Restate word for word the lines of the entries below, starting with the line that holds "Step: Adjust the" and ending with the line that holds "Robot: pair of", and no others.
++++++++++++++++++++
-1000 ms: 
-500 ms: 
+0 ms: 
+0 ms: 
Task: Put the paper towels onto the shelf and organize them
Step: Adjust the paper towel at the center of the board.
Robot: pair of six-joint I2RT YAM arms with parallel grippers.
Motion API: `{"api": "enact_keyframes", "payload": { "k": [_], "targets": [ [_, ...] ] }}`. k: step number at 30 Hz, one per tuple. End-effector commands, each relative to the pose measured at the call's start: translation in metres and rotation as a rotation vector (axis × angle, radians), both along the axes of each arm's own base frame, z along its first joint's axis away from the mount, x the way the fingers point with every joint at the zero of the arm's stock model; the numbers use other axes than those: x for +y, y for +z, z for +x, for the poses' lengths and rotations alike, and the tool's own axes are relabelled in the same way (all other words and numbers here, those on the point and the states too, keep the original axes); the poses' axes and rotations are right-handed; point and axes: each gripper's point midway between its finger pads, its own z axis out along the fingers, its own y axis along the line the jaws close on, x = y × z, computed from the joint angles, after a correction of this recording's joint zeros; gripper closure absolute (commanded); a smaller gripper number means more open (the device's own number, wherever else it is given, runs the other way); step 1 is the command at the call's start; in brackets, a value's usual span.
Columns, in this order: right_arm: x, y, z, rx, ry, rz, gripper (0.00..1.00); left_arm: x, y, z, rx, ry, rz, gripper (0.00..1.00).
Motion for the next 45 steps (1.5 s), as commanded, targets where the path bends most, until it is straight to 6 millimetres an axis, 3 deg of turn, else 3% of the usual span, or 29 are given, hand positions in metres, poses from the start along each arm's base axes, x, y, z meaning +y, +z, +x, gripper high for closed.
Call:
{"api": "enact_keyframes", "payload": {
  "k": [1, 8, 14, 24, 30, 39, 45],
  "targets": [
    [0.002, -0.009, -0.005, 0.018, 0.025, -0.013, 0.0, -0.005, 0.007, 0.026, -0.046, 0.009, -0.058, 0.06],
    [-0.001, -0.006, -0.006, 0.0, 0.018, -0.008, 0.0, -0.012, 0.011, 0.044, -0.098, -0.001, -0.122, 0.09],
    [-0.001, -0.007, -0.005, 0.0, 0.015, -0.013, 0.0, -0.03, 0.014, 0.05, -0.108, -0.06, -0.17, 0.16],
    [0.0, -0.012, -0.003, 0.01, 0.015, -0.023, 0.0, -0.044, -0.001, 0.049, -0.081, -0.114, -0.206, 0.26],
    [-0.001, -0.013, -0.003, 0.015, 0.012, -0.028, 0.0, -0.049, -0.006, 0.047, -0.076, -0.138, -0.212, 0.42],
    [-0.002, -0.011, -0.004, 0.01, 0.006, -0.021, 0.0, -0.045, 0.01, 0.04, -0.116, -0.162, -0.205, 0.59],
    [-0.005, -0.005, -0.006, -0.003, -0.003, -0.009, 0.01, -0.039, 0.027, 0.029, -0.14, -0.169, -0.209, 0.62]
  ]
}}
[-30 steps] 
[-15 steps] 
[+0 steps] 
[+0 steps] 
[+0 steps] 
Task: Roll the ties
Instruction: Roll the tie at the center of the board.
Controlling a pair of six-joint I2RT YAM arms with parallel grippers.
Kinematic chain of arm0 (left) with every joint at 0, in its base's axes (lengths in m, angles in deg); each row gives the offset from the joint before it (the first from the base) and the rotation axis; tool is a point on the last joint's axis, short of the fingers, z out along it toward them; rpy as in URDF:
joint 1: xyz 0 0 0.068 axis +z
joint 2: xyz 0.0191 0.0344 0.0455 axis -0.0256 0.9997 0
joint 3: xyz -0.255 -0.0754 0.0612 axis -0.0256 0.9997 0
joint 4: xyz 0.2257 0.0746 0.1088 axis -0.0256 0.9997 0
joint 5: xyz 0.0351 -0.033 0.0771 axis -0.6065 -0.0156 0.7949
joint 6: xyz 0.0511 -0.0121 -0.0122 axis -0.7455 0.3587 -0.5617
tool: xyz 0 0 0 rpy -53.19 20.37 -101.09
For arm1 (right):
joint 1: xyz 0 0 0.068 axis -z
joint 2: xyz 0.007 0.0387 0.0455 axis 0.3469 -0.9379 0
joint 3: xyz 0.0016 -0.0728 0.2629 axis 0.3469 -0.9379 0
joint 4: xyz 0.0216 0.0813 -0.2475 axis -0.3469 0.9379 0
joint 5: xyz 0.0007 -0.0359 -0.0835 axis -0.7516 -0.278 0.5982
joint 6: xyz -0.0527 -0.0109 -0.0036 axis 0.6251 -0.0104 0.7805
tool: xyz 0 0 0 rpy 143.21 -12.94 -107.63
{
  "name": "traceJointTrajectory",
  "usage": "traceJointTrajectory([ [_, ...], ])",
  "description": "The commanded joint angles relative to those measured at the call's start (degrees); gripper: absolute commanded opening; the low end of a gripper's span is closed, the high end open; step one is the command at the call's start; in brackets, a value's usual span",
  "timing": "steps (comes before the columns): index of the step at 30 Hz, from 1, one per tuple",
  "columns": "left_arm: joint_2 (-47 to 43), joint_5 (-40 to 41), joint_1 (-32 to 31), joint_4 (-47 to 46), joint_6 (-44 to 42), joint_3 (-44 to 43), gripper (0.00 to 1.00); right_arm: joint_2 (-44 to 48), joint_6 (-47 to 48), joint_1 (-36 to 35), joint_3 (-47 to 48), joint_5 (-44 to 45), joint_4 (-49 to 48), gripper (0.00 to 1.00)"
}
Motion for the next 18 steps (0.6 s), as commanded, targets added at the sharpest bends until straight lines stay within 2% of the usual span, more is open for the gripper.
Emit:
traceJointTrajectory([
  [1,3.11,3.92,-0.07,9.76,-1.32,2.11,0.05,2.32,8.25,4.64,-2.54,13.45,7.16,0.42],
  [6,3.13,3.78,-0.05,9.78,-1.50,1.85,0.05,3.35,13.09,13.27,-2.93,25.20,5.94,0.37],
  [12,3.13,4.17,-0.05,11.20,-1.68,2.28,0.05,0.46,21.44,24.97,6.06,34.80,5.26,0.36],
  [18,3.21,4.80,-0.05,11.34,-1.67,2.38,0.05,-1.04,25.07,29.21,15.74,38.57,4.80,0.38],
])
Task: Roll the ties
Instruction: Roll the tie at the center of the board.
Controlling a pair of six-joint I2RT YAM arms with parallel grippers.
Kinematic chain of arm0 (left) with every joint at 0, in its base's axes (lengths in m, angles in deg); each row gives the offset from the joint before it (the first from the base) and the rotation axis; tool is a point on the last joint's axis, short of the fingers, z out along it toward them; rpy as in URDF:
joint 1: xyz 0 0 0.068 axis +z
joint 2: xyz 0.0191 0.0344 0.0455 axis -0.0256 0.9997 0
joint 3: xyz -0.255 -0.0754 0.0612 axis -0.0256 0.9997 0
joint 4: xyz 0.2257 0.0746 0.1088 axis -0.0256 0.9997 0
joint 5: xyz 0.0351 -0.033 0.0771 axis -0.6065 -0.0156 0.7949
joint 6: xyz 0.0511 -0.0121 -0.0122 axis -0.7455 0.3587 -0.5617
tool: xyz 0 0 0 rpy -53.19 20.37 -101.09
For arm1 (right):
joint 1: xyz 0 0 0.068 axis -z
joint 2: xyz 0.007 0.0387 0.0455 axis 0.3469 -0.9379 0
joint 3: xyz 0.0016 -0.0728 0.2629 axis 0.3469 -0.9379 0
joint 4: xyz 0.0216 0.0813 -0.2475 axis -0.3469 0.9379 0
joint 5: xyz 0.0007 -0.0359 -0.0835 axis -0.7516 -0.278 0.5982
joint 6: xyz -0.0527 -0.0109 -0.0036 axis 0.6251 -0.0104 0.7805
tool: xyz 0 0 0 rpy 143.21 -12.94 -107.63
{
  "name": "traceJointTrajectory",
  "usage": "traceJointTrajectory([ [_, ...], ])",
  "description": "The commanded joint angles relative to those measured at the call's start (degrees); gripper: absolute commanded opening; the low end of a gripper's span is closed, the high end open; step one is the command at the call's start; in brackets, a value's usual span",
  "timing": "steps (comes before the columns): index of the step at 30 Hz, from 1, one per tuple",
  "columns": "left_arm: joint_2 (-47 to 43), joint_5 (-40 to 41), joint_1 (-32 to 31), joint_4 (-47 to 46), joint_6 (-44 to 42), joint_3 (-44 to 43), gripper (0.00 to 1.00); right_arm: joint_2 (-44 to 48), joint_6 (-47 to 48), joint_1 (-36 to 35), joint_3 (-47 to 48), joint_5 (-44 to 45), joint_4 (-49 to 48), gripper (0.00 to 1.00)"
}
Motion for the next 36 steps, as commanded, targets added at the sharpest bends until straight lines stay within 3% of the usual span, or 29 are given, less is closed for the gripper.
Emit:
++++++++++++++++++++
### Answer to the exercise
Step: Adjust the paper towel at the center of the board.
Robot: pair of six-joint I2RT YAM arms with parallel grippers.

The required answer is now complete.